### [GIVEN RECORDS]
▬▬▬▬▬▬▬▬▬▬
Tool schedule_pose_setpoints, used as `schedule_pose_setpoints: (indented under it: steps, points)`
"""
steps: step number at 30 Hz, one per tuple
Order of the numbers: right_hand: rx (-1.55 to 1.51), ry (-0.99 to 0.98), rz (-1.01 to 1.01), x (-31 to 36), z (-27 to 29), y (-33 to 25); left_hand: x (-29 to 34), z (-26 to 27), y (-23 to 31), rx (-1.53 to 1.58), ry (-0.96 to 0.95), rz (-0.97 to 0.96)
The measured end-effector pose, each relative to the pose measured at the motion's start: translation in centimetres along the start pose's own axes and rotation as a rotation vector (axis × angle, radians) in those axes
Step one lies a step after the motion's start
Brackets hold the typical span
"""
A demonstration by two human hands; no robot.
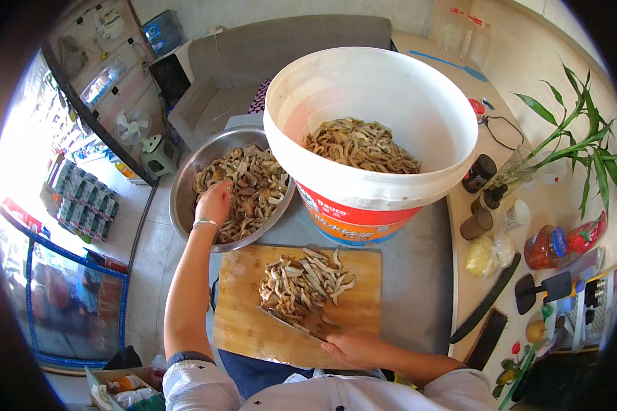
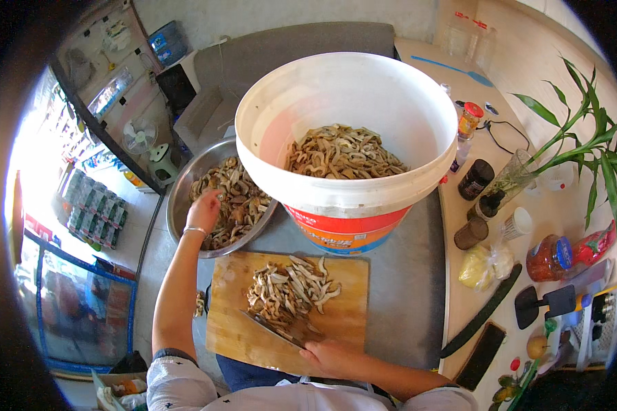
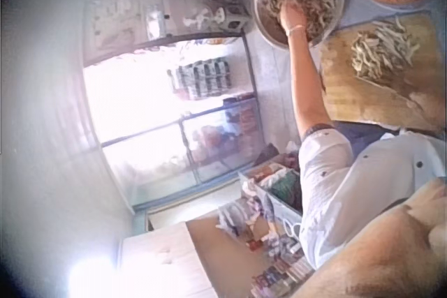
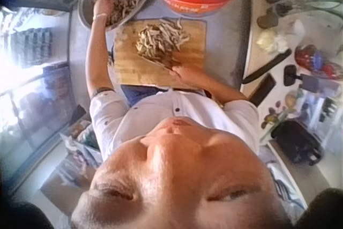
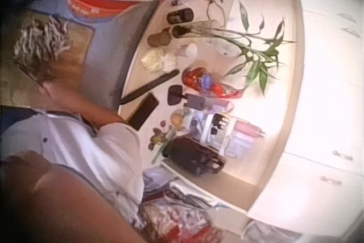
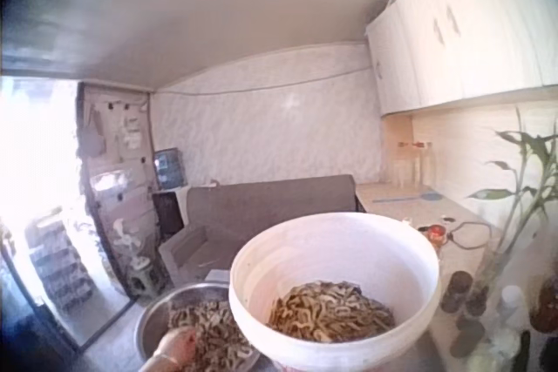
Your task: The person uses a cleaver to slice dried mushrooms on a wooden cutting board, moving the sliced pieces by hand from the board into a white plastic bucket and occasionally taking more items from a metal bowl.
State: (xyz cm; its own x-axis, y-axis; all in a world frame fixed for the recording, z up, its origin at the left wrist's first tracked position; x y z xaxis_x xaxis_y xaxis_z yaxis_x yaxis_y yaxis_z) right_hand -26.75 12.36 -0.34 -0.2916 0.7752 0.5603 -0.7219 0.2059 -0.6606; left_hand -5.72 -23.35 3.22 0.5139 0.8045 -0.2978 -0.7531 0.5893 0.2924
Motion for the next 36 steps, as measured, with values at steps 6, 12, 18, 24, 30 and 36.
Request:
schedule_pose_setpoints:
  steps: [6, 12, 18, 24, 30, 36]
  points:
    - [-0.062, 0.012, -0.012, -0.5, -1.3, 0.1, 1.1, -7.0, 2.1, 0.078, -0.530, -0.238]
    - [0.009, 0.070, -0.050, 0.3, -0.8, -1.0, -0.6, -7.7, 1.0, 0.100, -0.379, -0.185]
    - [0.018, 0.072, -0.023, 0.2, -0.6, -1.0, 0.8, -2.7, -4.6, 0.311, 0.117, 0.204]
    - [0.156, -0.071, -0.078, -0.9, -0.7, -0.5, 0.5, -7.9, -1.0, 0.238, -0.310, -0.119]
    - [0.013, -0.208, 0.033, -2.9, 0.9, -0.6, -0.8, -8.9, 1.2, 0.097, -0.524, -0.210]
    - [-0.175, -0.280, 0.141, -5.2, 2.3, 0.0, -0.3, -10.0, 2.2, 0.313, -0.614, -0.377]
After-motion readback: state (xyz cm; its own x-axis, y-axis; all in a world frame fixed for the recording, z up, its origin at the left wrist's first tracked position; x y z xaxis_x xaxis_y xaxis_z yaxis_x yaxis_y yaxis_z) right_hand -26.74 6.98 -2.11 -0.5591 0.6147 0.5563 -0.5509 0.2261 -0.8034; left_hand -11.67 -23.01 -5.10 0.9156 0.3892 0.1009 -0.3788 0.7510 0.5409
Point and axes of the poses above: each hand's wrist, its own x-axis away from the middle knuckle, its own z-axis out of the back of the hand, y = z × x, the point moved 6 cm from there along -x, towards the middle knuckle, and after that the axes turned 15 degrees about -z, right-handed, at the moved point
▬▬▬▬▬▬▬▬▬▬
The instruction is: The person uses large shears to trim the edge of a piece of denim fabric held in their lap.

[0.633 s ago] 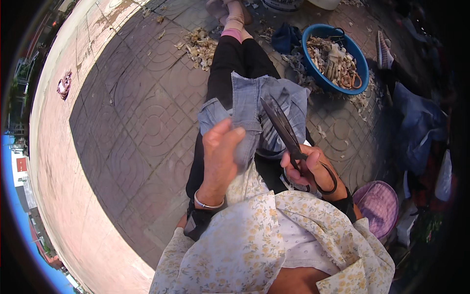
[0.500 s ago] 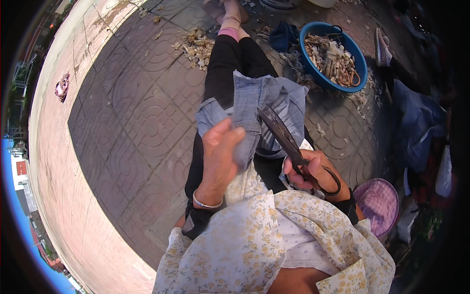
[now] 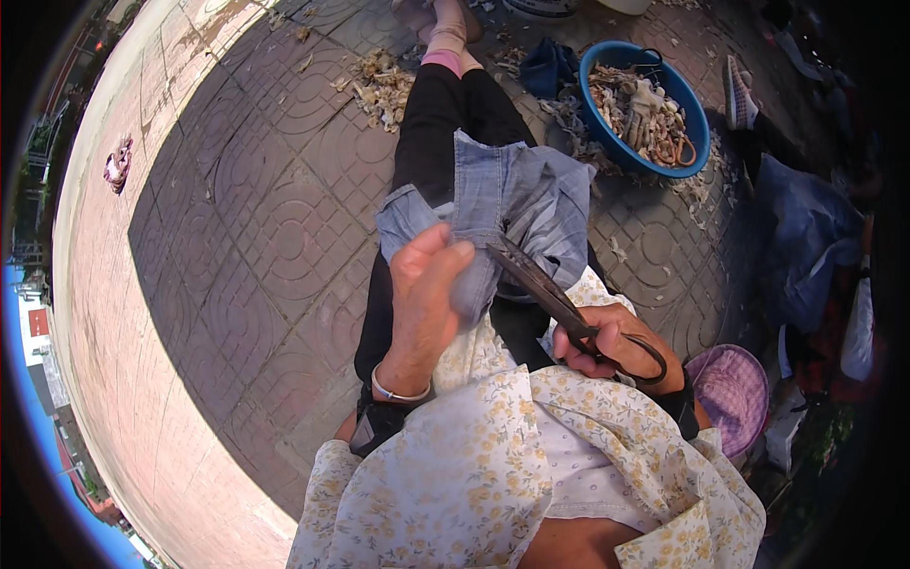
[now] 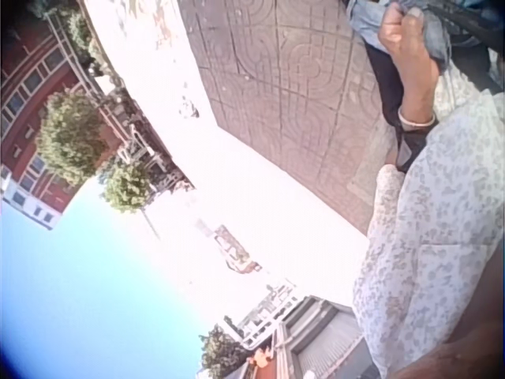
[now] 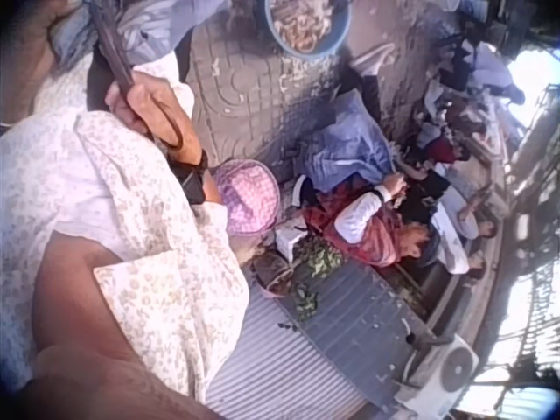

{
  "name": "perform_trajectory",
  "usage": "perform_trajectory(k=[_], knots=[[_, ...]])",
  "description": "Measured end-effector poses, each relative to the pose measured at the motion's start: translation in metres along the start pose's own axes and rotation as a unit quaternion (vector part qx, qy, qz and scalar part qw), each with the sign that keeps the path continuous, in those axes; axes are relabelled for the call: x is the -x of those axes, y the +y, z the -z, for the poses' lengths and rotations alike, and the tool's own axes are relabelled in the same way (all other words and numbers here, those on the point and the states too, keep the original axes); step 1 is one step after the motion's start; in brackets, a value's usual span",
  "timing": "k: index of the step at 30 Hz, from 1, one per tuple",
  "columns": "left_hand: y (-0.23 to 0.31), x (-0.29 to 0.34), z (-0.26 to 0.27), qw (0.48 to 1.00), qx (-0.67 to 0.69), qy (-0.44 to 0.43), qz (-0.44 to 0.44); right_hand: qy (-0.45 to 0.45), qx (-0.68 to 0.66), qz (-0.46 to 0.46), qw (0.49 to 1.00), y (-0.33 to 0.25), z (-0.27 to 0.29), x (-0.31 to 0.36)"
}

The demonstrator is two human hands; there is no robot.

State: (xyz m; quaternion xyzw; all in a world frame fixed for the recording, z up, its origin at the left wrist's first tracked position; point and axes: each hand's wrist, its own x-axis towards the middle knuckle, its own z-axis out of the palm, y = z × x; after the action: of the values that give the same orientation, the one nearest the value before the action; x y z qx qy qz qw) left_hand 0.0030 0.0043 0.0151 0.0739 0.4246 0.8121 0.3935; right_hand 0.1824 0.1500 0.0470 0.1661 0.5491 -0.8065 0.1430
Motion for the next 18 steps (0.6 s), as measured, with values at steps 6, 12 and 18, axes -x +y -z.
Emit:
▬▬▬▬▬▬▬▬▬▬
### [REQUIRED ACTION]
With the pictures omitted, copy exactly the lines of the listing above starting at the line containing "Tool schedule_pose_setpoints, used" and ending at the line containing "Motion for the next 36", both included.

### [RESPONSE TO THIS EXERCISE]
Tool schedule_pose_setpoints, used as `schedule_pose_setpoints: (indented under it: steps, points)`
"""
steps: step number at 30 Hz, one per tuple
Order of the numbers: right_hand: rx (-1.55 to 1.51), ry (-0.99 to 0.98), rz (-1.01 to 1.01), x (-31 to 36), z (-27 to 29), y (-33 to 25); left_hand: x (-29 to 34), z (-26 to 27), y (-23 to 31), rx (-1.53 to 1.58), ry (-0.96 to 0.95), rz (-0.97 to 0.96)
The measured end-effector pose, each relative to the pose measured at the motion's start: translation in centimetres along the start pose's own axes and rotation as a rotation vector (axis × angle, radians) in those axes
Step one lies a step after the motion's start
Brackets hold the typical span
"""
A demonstration by two human hands; no robot.
Your task: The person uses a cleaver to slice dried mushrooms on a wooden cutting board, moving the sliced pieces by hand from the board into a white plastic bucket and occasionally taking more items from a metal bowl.
State: (xyz cm; its own x-axis, y-axis; all in a world frame fixed for the recording, z up, its origin at the left wrist's first tracked position; x y z xaxis_x xaxis_y xaxis_z yaxis_x yaxis_y yaxis_z) right_hand -26.75 12.36 -0.34 -0.2916 0.7752 0.5603 -0.7219 0.2059 -0.6606; left_hand -5.72 -23.35 3.22 0.5139 0.8045 -0.2978 -0.7531 0.5893 0.2924
Motion for the next 36 steps, as measured, with values at steps 6, 12, 18, 24, 30 and 36.

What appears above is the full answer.